Survive and Thrive: Making the Most of “Money Jobs” To Support an Artistic or Freelance Career

Artists and other freelancers often take on ‘survival’ or ‘money’ jobs to tide them through periods of time when incoming cash is ebbing rather than flowing.  Using these moments of steady income to strengthen overall financial wellness is crucial to providing more solid footing in the future.  Often, these jobs provide opportunities, in addition to earnings, which should be  taken advantage of to the greatest possible extent.  This can help to make time spent away from primary freelance endeavors less difficult to endure and can create a supportive foundation to help weather the next period of limited income flow.

One prominent reason for taking on a money job is to pay down debt that has accumulated while building a freelance business or during slow income months.  Reducing debt is nearly always financially beneficial.  However, combining debt repayment with the building of reserves and assets that will help during the next slower income period may reduce the need to take on a future temporary survival job.  Taken together, these measures may help to prevent—or at least lessen—the amount of debt you take on during the next down cycle, while improving your overall financial well-being with strengthened available assets.

For example, a strong emergency cash reserve provides a wonderful buffer against periods when income is lagging.  Building and enhancing a reserve at the same time that debt is being paid down may be easier to do while working a survival job because earnings are coming in at a more steady pace.  Earmarking a portion of your earnings for both paying down accumulated debt and beefing up your cash stash will help in achieving this.  For artists and other freelancers, keeping an eye on creating a ten- to twelve-month cash stash should be the goal.  Having a buffer that will provide a strong level of security may delay or even eliminate the need for a money job between gigs in the future.

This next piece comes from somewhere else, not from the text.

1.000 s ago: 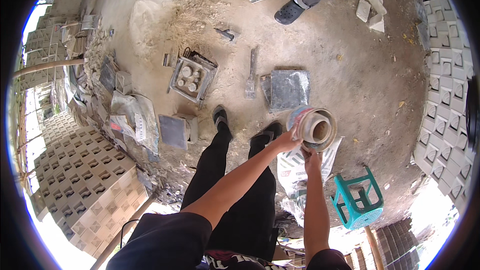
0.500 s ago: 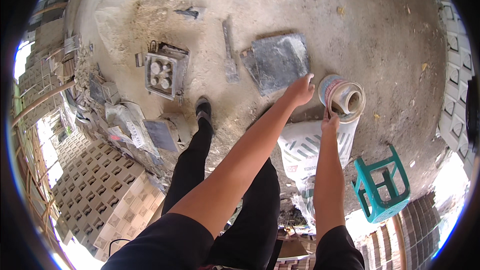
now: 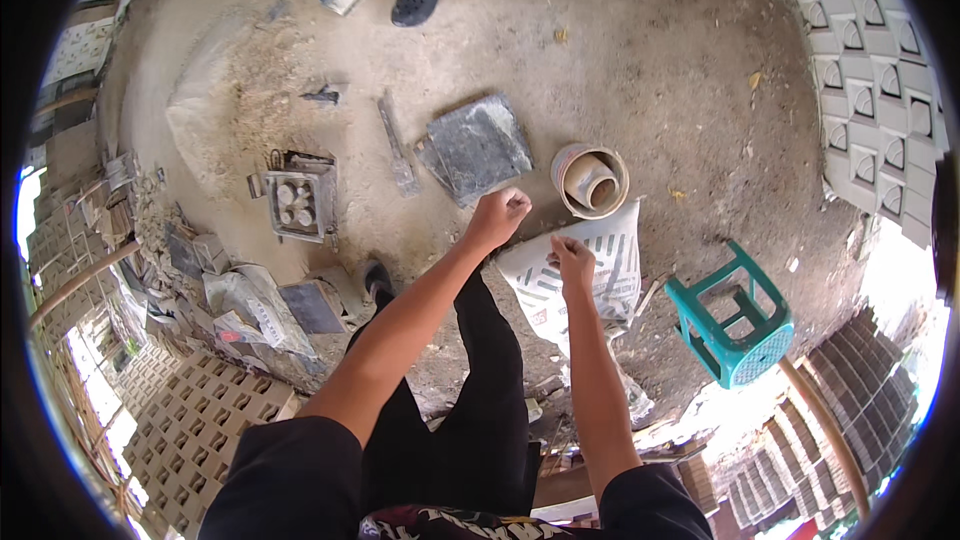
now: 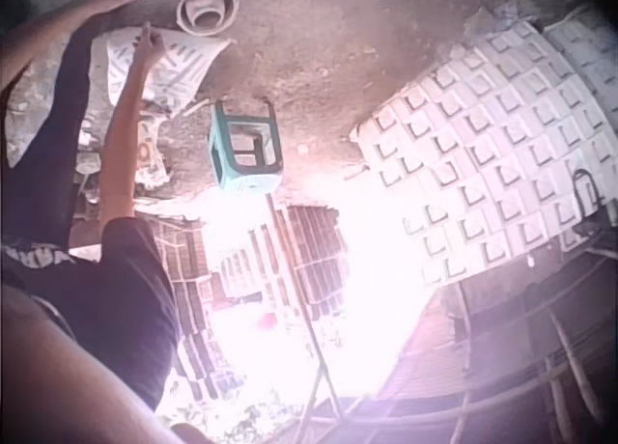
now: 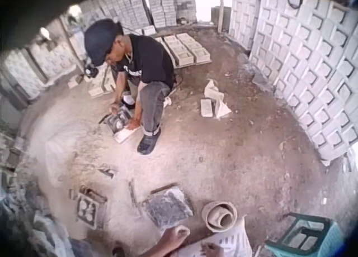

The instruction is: The person fills a metal mold with dry concrete mix, levels the surface with a small board, and uses a metal rod to pack the material into cylindrical indentations.

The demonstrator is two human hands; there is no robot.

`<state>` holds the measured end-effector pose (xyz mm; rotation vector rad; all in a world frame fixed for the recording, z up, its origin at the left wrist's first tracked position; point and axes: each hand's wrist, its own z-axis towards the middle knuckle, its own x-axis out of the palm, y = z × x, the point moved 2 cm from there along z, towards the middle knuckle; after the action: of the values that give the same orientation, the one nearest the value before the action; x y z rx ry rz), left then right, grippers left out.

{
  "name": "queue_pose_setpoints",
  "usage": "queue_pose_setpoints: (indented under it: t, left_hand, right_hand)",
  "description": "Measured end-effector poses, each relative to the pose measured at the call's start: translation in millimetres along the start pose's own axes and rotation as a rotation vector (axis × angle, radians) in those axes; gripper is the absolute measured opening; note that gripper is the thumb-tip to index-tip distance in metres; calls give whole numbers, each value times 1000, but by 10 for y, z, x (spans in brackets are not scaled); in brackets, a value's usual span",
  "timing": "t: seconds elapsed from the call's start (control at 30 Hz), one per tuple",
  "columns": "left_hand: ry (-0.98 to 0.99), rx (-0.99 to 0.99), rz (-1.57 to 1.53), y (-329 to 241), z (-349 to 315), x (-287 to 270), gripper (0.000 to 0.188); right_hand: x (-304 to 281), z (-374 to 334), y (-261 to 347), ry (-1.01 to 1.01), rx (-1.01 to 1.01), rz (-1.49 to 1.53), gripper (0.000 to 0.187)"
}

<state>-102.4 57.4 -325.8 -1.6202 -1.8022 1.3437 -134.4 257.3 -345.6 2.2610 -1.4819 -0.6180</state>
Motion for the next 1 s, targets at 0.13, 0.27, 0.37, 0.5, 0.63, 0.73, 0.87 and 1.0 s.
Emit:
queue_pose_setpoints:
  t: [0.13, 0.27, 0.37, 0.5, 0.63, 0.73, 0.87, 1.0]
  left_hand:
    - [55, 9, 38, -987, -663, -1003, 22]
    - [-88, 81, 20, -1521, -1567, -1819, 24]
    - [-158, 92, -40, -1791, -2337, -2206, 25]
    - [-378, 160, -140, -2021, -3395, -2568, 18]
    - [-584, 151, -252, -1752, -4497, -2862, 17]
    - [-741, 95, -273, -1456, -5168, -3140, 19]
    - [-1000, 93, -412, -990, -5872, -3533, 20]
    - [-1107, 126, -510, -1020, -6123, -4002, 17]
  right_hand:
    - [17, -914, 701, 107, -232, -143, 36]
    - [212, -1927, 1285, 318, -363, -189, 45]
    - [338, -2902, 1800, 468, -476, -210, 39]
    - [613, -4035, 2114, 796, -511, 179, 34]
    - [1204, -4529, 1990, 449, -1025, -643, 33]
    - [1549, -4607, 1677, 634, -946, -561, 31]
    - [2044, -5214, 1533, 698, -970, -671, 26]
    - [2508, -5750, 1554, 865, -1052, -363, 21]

Building other assets—especially income-producing ones—may be another important step to take while earning steady income from a survival job.  These assets—which can be thought of as extremely low-maintenance “employees”—can build and grow on their own due to reinvestment of proceeds during times of higher cash flow.  When the tide shifts, they may then provide a useful revenue stream to dip into.  Working in a new environment may also lead to discovering new ideas for investments and new investment strategies.  Maintaining awareness of alternative thoughts and approaches to investing may invoke creative explorations to further strengthen financial wellness.

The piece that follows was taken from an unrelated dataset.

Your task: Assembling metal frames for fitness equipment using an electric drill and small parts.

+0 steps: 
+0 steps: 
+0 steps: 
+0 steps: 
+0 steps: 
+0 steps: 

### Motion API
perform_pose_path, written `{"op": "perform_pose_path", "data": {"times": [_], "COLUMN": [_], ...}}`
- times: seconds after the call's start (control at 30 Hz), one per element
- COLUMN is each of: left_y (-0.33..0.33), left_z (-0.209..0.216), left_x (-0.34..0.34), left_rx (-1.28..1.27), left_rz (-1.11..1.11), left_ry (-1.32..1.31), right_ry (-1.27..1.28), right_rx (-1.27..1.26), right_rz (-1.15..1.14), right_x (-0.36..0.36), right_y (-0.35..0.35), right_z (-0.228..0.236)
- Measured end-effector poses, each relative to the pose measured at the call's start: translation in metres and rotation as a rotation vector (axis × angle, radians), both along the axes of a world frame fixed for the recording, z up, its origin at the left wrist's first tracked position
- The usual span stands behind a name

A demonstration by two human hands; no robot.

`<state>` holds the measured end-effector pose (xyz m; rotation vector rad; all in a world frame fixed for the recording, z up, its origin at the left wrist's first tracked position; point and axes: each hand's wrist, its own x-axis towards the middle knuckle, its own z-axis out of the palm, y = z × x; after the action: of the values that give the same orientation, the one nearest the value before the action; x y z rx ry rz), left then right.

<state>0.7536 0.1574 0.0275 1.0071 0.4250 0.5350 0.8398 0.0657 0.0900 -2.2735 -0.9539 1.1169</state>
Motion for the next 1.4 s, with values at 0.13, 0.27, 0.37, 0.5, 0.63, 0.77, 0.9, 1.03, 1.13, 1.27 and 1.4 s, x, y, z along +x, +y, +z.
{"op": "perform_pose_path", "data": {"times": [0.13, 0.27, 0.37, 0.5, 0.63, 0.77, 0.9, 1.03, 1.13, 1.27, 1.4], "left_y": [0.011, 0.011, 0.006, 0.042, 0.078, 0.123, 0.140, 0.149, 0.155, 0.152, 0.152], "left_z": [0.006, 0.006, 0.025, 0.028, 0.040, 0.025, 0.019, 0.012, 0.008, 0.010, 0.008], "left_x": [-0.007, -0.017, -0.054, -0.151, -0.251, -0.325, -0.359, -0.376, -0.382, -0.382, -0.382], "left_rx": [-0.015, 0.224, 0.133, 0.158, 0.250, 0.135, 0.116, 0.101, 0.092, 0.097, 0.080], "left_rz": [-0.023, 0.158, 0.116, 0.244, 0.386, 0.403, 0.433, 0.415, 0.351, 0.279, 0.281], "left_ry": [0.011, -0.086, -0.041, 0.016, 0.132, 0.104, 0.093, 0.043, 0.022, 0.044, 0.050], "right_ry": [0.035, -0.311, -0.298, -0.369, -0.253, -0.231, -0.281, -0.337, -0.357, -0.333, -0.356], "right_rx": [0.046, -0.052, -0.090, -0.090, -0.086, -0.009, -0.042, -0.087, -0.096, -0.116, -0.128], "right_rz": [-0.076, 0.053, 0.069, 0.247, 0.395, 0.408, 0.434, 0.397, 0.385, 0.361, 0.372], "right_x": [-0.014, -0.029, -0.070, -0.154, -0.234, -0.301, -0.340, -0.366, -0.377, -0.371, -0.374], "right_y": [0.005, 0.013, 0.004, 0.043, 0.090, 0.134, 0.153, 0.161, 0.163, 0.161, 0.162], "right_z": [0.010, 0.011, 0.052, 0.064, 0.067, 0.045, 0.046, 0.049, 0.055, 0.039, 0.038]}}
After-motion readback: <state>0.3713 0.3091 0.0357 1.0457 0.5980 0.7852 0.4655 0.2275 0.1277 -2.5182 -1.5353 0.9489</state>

In addition to these benefits, there are other perks to keep an eye out for at a money job.  Recent changes in retirement plans have opened up the possibility that many part-time and temporary workers may have access to a company’s 401(k) or 403(b) plan.  These plans can offer a wonderful opportunity to invest pre-tax wages in tax sheltered accounts.  After leaving a company, the plans can typically be easily rolled over into a self-directed IRA, if desired, that can continue to be contributed to and provide a resource of crucial post-working years assets.  Some other potential benefits to inquire about at a survival job are access to health insurance plans and discounts on goods or services provided by the company.

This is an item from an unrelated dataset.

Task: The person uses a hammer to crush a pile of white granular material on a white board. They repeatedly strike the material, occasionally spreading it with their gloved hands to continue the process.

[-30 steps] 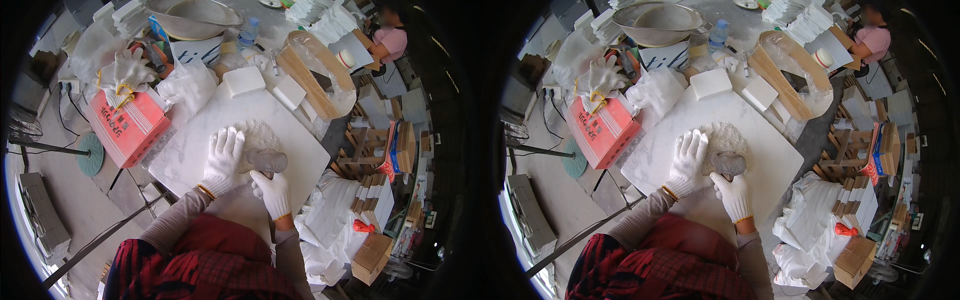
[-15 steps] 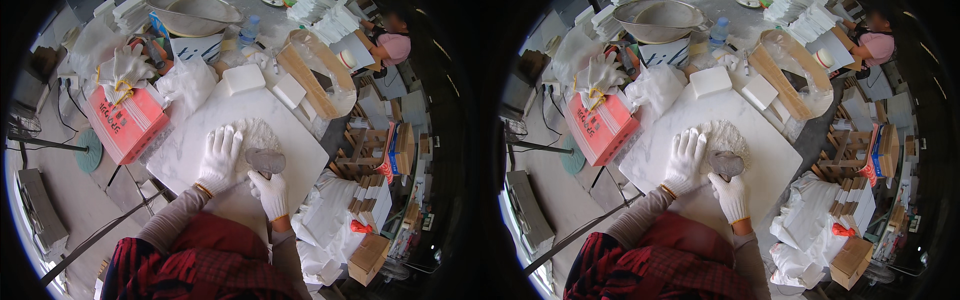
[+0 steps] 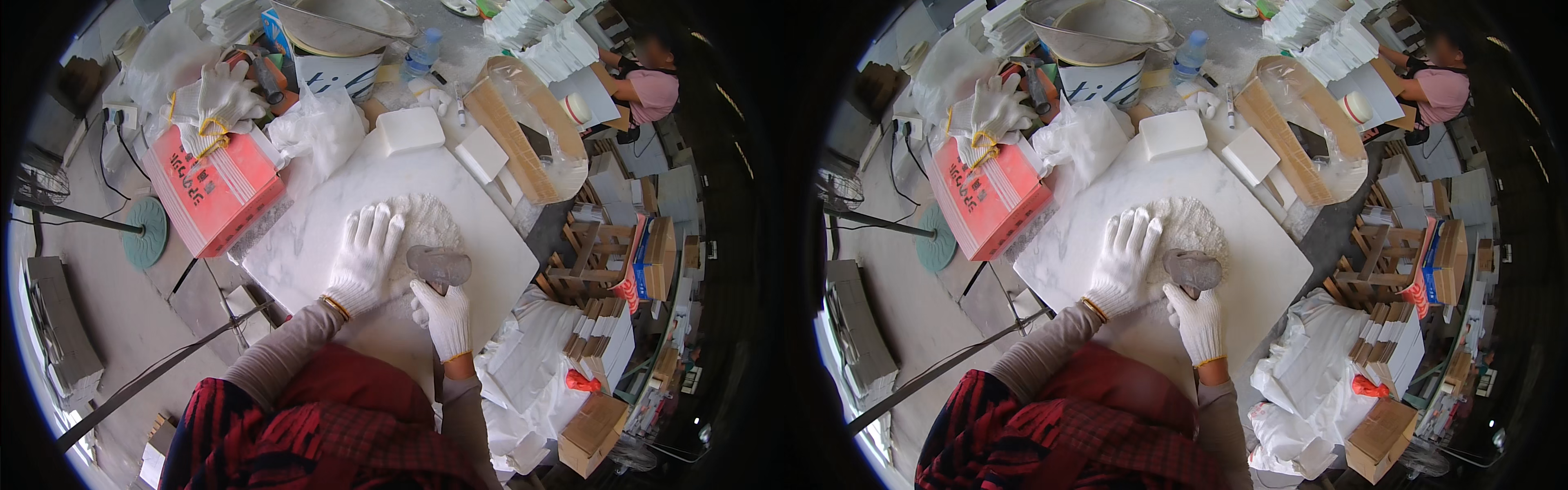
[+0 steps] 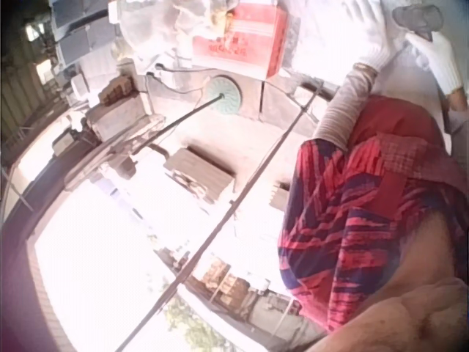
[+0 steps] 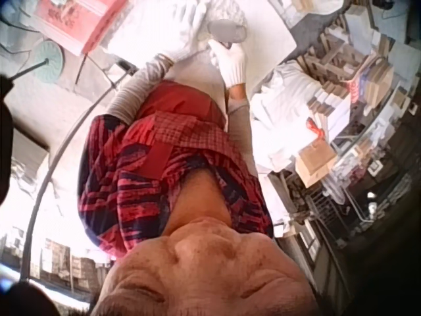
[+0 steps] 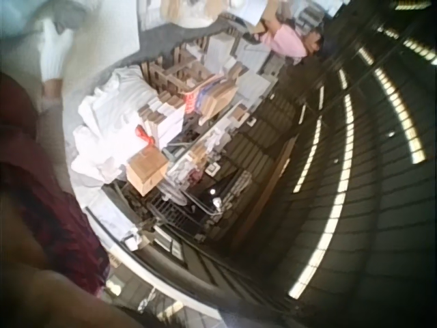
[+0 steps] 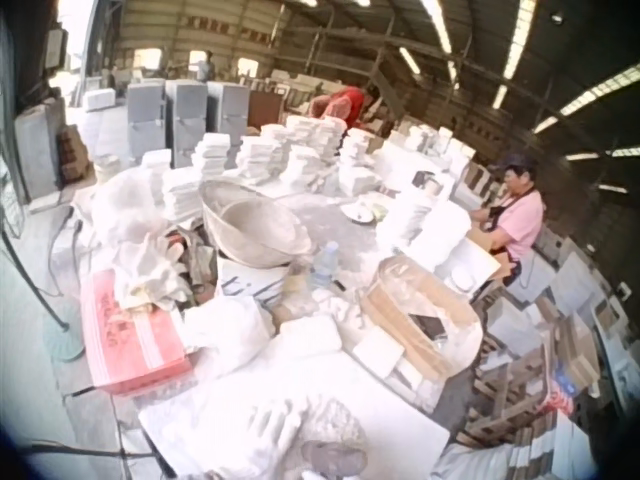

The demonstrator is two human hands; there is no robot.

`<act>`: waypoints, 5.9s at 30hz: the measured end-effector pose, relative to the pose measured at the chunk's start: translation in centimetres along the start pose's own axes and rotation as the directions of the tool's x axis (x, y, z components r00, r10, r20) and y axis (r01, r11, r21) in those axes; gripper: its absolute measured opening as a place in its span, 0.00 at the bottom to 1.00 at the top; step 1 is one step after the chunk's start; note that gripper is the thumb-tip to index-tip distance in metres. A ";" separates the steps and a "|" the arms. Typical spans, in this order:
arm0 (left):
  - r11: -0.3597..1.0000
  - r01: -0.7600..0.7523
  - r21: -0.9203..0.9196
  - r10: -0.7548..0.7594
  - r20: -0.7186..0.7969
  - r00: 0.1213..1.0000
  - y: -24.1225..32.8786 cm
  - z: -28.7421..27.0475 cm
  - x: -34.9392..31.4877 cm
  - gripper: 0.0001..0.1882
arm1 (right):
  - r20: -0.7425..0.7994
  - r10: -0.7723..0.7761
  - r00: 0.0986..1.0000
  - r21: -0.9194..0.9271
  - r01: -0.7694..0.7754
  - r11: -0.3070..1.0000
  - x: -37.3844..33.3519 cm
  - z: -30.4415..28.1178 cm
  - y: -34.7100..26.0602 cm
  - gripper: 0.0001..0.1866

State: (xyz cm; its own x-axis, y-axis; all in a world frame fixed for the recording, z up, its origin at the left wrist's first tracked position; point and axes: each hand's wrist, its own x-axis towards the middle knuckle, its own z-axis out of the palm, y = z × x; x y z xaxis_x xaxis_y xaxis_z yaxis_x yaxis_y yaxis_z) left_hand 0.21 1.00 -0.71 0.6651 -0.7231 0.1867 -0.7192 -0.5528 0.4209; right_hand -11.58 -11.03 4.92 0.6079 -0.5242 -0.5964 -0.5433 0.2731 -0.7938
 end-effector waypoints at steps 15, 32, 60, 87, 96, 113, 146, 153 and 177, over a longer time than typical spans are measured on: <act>1.000 0.014 -0.016 -0.014 0.011 1.000 -0.3 0.0 -0.2 0.56 | 0.003 -0.051 0.999 -0.063 0.051 0.997 0.1 0.7 -1.1 0.12; 1.000 0.014 -0.015 -0.014 0.045 0.999 -0.3 -0.3 0.2 0.55 | -0.025 -0.120 0.992 -0.071 0.118 0.990 -0.3 0.5 -0.9 0.11; 1.000 -0.006 0.011 0.006 -0.008 1.000 -0.3 0.1 -0.1 0.54 | 0.055 -0.021 0.998 0.008 0.021 1.000 0.9 0.6 -0.6 0.08; 1.000 -0.007 0.015 0.007 0.006 1.000 -0.1 -0.5 0.3 0.55 | 0.034 -0.043 0.999 -0.238 0.049 0.970 2.6 0.6 1.6 0.09; 1.000 -0.004 0.008 0.004 0.020 1.000 0.3 -1.2 0.8 0.54 | 0.024 -0.531 0.847 -0.472 0.478 0.741 1.8 0.8 2.0 0.10; 1.000 0.006 -0.006 -0.006 0.059 0.998 -0.1 -0.5 0.8 0.53 | 0.014 -0.174 0.985 -0.339 0.168 0.926 3.2 0.2 2.9 0.10; 0.995 0.015 0.102 -0.017 0.015 1.000 0.2 0.9 0.7 0.48 | -0.010 -0.260 0.965 -0.662 0.189 0.725 2.9 1.4 2.1 0.27; 0.935 -0.024 0.354 0.092 -0.177 0.980 -2.7 6.9 -0.3 0.54 | 0.016 -0.454 0.891 -0.598 0.372 0.709 0.3 0.3 0.4 0.22; 0.970 -0.207 0.128 0.223 -0.126 0.967 -1.4 2.5 -1.0 0.54 | 0.056 -0.455 0.889 -0.596 0.395 0.699 5.8 1.6 6.9 0.22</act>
State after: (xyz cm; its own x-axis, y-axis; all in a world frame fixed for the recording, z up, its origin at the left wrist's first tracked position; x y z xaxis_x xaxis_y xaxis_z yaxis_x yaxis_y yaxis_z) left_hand 0.07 1.51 -3.72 0.5079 -0.7698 0.3866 -0.8610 -0.4397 0.2556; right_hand -10.86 -10.96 -4.19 0.8198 -0.5452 -0.1754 -0.4846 -0.4971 -0.7198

Importantly, don’t give in to the ‘feast’ mentality while working a survival job.  Try to stick to your monthly nut—and goals—so that the time spent at the money job provides the greatest financial wellness benefit.  Using only the earnings needed to take care of essentials while dividing the excess between debt repayment, strengthening an emergency cash stash and beefing up investments will provide a strategy for a solid financial foundation that will aid in weathering any future downturns.  There is no shame in working survival jobs.  Making the most of the resources provided while doing them will allow for greater satisfaction and provide reinforcement to your financial safety net—and more financial stability in the future.